Grand Diomande Research · Full HTML Reader

AGP TRIBE-Inspired Concrete Spec

This document turns the earlier TRIBE V2 analogy into a direct AGP design. The goal is not to imitate the neuroscience output target. The goal is to adopt the training and systems pattern that made TRIBE effective: mostly frozen encoders, a learned temporal fusion core, identity-conditioned routing, a low-rank bottleneck, and multiple specialized prediction heads. In the AGP stack, those ideas become a unified architecture for language, motion, trajectory reasoning, semantic projection, and cross-host transfer.

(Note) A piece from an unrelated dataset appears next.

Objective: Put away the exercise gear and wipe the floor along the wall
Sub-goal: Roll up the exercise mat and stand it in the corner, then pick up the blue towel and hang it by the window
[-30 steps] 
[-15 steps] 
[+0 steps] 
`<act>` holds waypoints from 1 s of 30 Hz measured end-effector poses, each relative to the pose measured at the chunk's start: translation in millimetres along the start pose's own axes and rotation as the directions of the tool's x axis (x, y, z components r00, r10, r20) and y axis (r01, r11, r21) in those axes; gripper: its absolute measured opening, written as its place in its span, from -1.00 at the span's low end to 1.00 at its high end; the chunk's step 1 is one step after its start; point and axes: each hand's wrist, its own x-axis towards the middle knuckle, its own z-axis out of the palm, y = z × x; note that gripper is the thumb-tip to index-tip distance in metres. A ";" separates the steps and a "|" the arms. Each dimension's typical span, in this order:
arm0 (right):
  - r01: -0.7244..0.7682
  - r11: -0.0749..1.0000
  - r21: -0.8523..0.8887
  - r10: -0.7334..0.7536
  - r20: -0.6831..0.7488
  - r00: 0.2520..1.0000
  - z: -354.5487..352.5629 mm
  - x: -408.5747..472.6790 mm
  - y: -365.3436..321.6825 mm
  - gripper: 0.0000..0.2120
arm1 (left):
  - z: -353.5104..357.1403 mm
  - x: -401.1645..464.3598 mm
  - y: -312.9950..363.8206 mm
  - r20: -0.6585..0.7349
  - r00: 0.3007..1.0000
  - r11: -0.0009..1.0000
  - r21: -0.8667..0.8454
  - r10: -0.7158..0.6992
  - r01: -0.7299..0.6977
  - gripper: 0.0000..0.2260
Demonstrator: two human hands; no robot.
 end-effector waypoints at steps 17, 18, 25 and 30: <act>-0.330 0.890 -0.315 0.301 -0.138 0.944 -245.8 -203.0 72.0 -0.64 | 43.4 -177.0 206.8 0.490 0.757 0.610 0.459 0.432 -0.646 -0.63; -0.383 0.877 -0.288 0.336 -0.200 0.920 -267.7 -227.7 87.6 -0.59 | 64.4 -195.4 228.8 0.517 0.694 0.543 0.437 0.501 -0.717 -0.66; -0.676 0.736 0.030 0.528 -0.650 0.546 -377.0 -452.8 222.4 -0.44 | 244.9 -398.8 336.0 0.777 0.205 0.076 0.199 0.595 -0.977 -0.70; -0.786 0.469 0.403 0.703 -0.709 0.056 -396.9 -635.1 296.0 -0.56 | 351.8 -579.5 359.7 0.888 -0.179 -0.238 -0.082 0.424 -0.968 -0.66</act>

Embodied Trajectory Systems research note experiment writeup candidate score 18 .md

Full Public Reader

AGP TRIBE-Inspired Concrete Spec

Date: `2026-04-16`

The core model family remains a transformer. The base language trunk is `Gemma 4 E2B`, trained first as a domain-adapted backbone. Everything else wraps around that trunk as a typed latent architecture. The system should therefore be described as a hierarchical transformer system with multimodal fusion and hardware-aware routing rather than as a brand-new model class.

The first module is `TextBackboneGemma`. This is the stage-one `Gemma 4 E2B` LoRA backbone trained on your high-signal corpus. It owns token embeddings, the decoder stack, and the primary hidden-state manifold that later modules read. It runs in `MLX` on GPU during training. In the near term it lives on `Mac4` for stage-one backbone work, then on both `Mac4` and `Mac5` during Thunder data-parallel training. During inference it becomes the main language trunk and its intermediate hidden states feed the rest of the AGP stack.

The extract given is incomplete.